Task to carry out: Look below for lines that hold the string "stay" and copy each one.

Data to process:
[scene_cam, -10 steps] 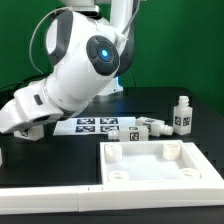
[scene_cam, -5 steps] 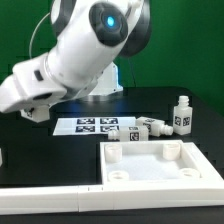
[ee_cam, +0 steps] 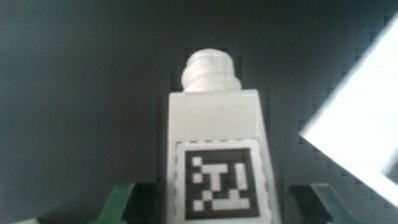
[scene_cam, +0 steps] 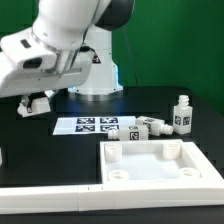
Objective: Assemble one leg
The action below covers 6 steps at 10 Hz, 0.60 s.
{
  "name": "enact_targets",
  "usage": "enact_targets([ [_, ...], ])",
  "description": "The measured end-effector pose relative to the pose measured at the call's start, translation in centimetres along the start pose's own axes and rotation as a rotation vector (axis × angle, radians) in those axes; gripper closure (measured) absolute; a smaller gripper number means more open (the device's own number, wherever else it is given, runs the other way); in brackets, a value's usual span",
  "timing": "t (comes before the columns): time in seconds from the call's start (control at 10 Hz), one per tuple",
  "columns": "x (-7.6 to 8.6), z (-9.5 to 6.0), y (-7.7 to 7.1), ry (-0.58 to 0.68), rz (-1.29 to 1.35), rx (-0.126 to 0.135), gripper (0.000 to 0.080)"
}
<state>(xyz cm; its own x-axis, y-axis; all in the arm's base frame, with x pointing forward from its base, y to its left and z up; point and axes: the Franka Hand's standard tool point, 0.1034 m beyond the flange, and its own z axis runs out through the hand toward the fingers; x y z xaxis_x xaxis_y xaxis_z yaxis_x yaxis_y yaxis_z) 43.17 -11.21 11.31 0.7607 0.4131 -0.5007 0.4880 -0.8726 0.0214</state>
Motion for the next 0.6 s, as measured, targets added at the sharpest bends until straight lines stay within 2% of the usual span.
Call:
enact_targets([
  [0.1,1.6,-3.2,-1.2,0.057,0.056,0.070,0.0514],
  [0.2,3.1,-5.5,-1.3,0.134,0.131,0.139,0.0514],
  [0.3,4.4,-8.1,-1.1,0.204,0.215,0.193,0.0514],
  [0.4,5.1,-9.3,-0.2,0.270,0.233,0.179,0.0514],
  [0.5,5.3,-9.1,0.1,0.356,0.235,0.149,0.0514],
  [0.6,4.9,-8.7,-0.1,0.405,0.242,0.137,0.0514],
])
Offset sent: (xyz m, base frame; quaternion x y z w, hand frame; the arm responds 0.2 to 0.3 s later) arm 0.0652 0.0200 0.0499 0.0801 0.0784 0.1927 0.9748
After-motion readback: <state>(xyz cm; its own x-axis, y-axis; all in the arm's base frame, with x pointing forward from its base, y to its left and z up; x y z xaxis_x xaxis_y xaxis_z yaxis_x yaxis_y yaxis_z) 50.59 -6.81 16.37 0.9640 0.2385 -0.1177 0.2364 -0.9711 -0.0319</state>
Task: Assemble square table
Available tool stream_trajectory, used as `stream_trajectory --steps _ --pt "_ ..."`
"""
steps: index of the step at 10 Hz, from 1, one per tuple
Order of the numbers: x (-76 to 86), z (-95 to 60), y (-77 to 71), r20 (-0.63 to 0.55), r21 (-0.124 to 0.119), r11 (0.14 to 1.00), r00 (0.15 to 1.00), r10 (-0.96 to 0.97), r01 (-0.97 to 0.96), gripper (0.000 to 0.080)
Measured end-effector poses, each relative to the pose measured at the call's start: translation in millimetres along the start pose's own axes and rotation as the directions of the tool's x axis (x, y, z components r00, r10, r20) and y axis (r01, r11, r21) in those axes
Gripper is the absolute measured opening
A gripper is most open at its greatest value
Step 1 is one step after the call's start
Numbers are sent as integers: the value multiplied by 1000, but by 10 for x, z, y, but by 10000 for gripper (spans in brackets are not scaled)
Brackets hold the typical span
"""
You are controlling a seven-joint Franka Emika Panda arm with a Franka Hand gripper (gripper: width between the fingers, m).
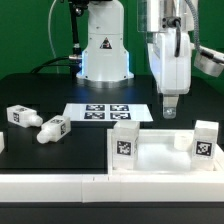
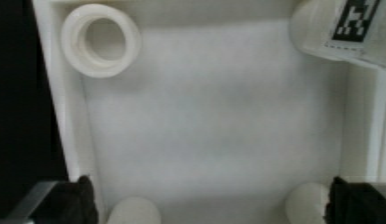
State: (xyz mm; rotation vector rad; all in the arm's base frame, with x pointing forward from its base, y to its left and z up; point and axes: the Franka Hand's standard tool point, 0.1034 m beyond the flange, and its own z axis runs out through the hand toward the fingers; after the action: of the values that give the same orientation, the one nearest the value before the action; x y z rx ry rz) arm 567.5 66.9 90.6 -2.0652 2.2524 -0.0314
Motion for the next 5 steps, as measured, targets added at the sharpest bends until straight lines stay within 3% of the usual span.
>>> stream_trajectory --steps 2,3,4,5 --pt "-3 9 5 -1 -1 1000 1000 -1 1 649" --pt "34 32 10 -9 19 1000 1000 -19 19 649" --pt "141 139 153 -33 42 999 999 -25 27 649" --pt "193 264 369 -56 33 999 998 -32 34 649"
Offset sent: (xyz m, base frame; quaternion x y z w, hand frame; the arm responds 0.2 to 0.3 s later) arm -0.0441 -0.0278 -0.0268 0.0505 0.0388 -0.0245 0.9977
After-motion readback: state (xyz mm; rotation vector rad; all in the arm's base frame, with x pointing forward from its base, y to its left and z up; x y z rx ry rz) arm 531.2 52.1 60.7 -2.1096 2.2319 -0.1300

Response to this exercise:
Motion for the next 0.6 s, as measured, targets added at the sharpest bends until straight lines stay within 2% of the usual span.
Motion for the next 5 steps, as measured, targets added at the sharpest bends until straight lines stay within 3% of the usual span.

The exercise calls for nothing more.